Selenium-Centered Cascade Exchangers and Conformational Control Unlock Unique Patterns of Thiol-Mediated Cellular Uptake

Dynamic-covalent electrophiles called cascade exchangers (CAXs) can reversibly engage cell-surface thiols. Conjugates between CAXs and molecular or even protein-sized cargos can deliver these cargos into cells by thiol-mediated uptake (TMU); free CAXs can also hinder TMU presumably by competing for thiol exchange sites. So far, three orthogonal networks of cellular thiol exchange partners have been identified to participate in TMU, centering on the transferrin receptor, integrins, and protein disulfide isomerases.
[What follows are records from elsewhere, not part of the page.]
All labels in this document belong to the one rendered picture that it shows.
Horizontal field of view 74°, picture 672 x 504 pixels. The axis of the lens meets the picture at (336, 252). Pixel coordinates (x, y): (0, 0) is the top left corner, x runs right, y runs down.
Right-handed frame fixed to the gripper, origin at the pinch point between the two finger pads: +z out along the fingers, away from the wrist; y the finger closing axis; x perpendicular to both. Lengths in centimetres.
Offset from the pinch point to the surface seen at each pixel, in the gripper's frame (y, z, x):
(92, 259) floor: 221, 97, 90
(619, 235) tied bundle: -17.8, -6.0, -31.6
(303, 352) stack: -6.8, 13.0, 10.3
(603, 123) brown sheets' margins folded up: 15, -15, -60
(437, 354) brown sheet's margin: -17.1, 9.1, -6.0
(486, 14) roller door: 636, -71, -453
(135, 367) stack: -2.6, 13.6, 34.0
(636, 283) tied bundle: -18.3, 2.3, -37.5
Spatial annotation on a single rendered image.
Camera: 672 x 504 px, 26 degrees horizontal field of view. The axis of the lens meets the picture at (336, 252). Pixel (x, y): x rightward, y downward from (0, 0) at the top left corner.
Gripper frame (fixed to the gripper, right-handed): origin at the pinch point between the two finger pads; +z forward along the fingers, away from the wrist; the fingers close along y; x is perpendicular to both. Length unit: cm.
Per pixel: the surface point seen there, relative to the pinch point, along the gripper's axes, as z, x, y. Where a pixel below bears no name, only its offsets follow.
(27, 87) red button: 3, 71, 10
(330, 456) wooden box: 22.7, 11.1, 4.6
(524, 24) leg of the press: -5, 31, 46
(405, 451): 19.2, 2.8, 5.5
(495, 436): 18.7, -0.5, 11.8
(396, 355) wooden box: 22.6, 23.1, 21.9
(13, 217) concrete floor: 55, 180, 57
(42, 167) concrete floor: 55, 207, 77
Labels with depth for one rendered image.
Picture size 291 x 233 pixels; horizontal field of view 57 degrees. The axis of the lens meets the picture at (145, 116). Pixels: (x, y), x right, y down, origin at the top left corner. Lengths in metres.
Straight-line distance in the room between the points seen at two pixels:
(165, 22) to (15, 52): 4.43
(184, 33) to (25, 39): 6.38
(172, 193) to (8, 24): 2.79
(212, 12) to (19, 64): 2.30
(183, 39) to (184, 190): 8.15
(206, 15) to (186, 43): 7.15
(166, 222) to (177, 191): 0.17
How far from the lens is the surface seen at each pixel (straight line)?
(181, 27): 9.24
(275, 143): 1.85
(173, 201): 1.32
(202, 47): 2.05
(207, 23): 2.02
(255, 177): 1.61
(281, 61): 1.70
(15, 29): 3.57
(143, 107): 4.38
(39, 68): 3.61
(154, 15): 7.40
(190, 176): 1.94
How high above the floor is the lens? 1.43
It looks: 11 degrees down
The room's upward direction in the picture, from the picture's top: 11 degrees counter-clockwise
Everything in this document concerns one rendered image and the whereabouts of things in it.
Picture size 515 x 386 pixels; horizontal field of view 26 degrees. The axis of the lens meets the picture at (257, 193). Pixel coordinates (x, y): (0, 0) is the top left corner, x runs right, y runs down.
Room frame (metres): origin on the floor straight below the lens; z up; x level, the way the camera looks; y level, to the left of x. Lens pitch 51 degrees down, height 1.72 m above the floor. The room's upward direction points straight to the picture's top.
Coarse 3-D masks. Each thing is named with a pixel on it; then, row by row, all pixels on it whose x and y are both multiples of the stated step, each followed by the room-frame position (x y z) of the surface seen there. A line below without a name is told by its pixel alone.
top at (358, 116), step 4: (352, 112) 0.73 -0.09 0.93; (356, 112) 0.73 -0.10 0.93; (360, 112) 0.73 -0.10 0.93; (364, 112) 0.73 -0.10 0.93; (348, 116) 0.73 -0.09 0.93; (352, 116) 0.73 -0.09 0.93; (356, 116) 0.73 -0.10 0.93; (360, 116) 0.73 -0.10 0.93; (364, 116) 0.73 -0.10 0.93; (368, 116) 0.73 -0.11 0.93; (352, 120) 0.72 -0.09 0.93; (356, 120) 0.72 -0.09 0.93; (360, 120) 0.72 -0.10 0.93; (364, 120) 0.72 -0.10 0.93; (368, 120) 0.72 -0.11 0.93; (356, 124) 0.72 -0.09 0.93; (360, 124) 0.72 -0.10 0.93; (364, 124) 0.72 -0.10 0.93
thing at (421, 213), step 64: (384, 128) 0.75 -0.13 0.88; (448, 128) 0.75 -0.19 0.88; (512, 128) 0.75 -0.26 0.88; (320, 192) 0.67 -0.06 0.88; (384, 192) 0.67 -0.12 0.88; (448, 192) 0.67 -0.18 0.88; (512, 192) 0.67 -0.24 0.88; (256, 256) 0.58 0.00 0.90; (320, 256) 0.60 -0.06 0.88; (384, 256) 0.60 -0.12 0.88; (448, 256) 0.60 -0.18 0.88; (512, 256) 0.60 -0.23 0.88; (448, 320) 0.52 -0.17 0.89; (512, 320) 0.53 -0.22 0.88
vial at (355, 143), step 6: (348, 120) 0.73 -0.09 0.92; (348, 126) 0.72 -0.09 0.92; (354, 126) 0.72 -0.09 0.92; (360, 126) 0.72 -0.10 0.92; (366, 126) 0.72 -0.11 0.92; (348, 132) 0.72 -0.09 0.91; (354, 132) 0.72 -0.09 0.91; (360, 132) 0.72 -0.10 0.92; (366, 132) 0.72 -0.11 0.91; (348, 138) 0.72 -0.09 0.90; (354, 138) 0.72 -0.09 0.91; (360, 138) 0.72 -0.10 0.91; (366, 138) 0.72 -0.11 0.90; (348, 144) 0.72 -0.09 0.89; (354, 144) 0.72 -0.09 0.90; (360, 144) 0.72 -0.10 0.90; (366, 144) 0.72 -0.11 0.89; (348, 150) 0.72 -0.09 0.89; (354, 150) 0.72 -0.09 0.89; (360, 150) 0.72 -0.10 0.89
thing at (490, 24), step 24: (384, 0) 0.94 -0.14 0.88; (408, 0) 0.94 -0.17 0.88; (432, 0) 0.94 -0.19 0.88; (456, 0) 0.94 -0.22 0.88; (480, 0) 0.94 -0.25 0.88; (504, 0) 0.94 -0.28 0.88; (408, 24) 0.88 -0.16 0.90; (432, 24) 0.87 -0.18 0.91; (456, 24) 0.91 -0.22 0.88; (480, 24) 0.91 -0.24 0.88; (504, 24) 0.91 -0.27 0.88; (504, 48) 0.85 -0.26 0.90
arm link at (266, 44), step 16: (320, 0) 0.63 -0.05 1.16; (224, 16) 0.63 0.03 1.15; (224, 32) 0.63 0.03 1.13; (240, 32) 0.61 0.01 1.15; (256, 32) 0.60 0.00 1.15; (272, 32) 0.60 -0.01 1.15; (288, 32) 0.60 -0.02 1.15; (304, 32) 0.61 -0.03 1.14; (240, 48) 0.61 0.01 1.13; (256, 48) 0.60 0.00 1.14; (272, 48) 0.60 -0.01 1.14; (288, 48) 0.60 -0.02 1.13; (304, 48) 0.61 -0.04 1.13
This study introduces cyclic selenenylsulfides as a new CAX type, with polarised reactivity that brings important differences from the known disulfide and diselenide CAXs. Additionally, this study introduces methods to modulate CAX activity by employing remote functional groups to tune ring re-closure rates, e. g. via thiolate de/stabilization by hydrogen bonding and ion pairing. Differently to all CAXs known, Se-centred CAXs participate in two different TMU networks (integrins preferred, PDIA3 tolerated). When free, the remotely tuned Se-centred CAXs were strong inhibitors of most TMU systems, but again brought a novel feature: they increased the uptake of tetrel-centred Michael acceptor CAXs, making them the first free CAX we know of that can accelerate TMU. We conclude that Se- and tetrel-centred CAXs share a cellular thiol exchange partner that hinders TMU, which may be a target for improving the delivery of Michael acceptor drugs. The unique thiol exchange partner patterns generated by Se-centered CAXs with remotely tuned ring closure motifs support that they will prove a valuable tool to help decode TMU and achieve chemical control over cellular entry on the molecular level.